Do you mind if we go back and talk about your childhood? You grew up in Hastings; was it a musical family?
SC: Only in as much as everybody sang. My grandparents sang; we were in their Morrison Shelter so much during the war. They sang to my sister and I at night because we were just little kids then. Granny sang music hall songs, granddad sang Sussex-y songs, and Dolly and I were always singing. We sang together, close harmony, any songs we could find. At Christmas all the uncles and aunts turned up and everybody sang Christmas Carols. We would practice for weeks in advance. I even loved assembly at school because you got a couple of hymns in the morning, and I love English hymns because the tunes are so fabulous. A lot of them were taken by Vaughn Williams from folk songs he collected and set to hymn words.
But it was a happy childhood, you know. We played out, we went out for walks. We borrowed a neighbour’s dog and just went over the Fire Hills and over Ecclesbourne Glen and out in the country with a hard-boiled egg and a couple of slices of Hovis. We were out all day and you could play out in the streets and everything felt so safe – well, apart from the bombs! We were actually machine gunned at once by a German plane in Hastings as we were walking our aunt’s little baby down the road in her big pram. We saw this great big plane coming straight up from the sea, up towards Ore. We’d finally learned by then, by the latter part of the war, what a German plane sounded like and what a Spitfire or a Hurricane sounded like. We knew this wasn’t right and we rushed to the side of the road and got under a hedge and managed to get the baby out of the pram. It just strafed the whole road with machine gun fire. We had bombing, we were bombed out; our house on the West Hill was hit by an incendiary bomb, and we moved in with our Aunt Grace. Yet I only remember it as a happy time. I’m sure that I do remember moments of terror as well, but on the whole it was a happy childhood. It was simple, you know. No gadgets, nothing to distract you or take you away from being alive.
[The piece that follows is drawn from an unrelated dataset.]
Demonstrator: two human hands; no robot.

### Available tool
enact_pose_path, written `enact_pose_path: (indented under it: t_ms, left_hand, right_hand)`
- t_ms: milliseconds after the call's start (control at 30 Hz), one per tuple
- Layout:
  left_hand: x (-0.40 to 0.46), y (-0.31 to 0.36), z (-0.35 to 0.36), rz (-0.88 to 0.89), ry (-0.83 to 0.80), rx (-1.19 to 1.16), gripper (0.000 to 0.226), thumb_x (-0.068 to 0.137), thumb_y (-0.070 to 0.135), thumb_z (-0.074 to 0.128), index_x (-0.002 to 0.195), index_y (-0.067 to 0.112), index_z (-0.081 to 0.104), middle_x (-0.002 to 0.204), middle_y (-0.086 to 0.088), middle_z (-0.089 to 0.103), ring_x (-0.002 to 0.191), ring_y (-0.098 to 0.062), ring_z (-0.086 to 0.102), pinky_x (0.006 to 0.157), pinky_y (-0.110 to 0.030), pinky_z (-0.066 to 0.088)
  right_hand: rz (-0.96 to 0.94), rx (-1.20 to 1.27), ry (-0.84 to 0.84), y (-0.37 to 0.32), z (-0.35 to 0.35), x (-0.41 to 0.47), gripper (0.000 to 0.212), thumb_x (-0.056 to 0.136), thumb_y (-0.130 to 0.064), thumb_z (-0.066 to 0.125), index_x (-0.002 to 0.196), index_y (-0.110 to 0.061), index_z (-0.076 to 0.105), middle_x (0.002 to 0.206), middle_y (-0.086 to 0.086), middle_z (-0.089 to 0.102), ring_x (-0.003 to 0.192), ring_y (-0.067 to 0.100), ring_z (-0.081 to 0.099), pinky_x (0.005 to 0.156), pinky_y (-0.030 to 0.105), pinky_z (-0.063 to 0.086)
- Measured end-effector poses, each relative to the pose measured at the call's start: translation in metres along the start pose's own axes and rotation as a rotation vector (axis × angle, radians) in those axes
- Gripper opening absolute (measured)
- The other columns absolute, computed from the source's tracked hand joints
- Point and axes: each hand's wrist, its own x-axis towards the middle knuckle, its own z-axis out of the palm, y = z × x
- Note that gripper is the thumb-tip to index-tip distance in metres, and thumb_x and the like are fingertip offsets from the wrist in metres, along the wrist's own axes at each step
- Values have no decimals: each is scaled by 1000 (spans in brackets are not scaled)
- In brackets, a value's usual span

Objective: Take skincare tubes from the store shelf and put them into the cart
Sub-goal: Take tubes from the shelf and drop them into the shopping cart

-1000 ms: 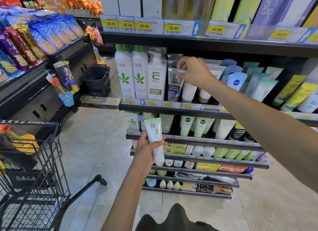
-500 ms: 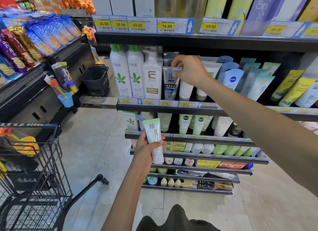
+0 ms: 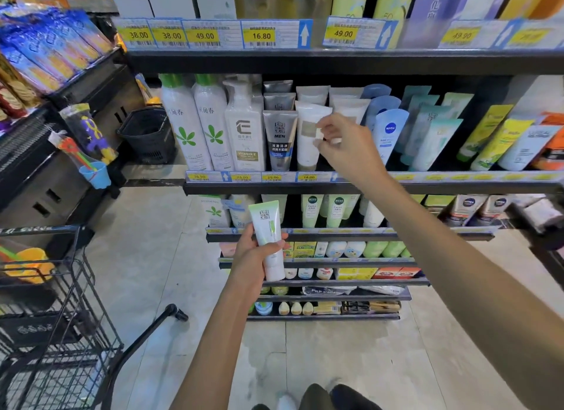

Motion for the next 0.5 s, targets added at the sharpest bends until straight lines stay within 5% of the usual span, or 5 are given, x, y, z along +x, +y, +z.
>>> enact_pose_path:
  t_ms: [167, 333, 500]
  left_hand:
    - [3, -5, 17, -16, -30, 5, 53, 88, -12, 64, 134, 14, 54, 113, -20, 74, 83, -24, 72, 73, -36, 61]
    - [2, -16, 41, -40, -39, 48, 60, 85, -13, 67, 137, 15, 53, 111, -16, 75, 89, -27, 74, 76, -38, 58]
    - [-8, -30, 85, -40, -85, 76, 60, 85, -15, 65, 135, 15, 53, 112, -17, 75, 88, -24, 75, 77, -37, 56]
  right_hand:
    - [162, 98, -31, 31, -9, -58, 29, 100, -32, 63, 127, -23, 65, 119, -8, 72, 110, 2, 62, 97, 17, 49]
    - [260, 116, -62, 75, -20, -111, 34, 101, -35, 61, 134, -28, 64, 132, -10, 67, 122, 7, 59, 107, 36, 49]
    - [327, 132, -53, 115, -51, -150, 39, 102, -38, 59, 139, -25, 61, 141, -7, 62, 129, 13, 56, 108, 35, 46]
I believe that Bob Copper [of the Copper Family of Rottingdean] came and recorded you singing as a teenager.
SC: I’d wanted to be a folk singer ever since I was about 15 years old. I had seen this Hollywood film about a girl who came up from the Tennessee mountains and sang in New York nightclubs before falling in love with the hero. I mean we did used to go to the pictures quite a lot, Dolly and me on Saturdays. And I thought, ‘Oh, that looks good; I want to be a folk singer.’ So I wrote to the BBC. I didn’t write to anybody in particular, I don’t think. But this letter was passed on to Bob Copper, who at that time was employed by the BBC to collect what was left of the living tradition in the countryside in Sussex and Hampshire. He turned up at our house one day, and because Dolly and I were so ardent about this music we listened to two programmes called As I Roved Out and Country Magazine, where they played lots of folk songs. We had learned a Scottish ballad called ‘The Bonny Early Of Murray’ from listening to one of those programmes. So we sang that to him because we both thought, ‘Oh, we’d better impress him.’ I guess we did it with Scots accents as well, instead of singing some of the songs that Granny and Aunt Grace and Granddad sang!
But it was lovely to have met him, because once you had met Bob – even at the age of 15 I realised what an absolutely wonderful and real person he was. Of course as I got to learn more about the music I got to realise how invaluable he had been in the collecting of stuff in the fifties and how wonderfully he wrote about it as well; romantic, but not unrealistic. He stayed a friend right up until his death. I had a wonderful walk with him one day across the downs, from Peacehaven to Rodmell to visit the blacksmith for tea. And just to walk with Bob on the downs, because he knew so much about them, he knew the contours, he knew what the plants were; he had stories to tell. He just loved being up there, just loved breathing that downland air. There was one very telling moment when we were walking along one of the chalk paths and he stopped, and sort of held me back, because there was a beetle walking across, and he just waited until the beetle had got to the other side, and then we moved on again. I thought, ‘That’s a lovely man!’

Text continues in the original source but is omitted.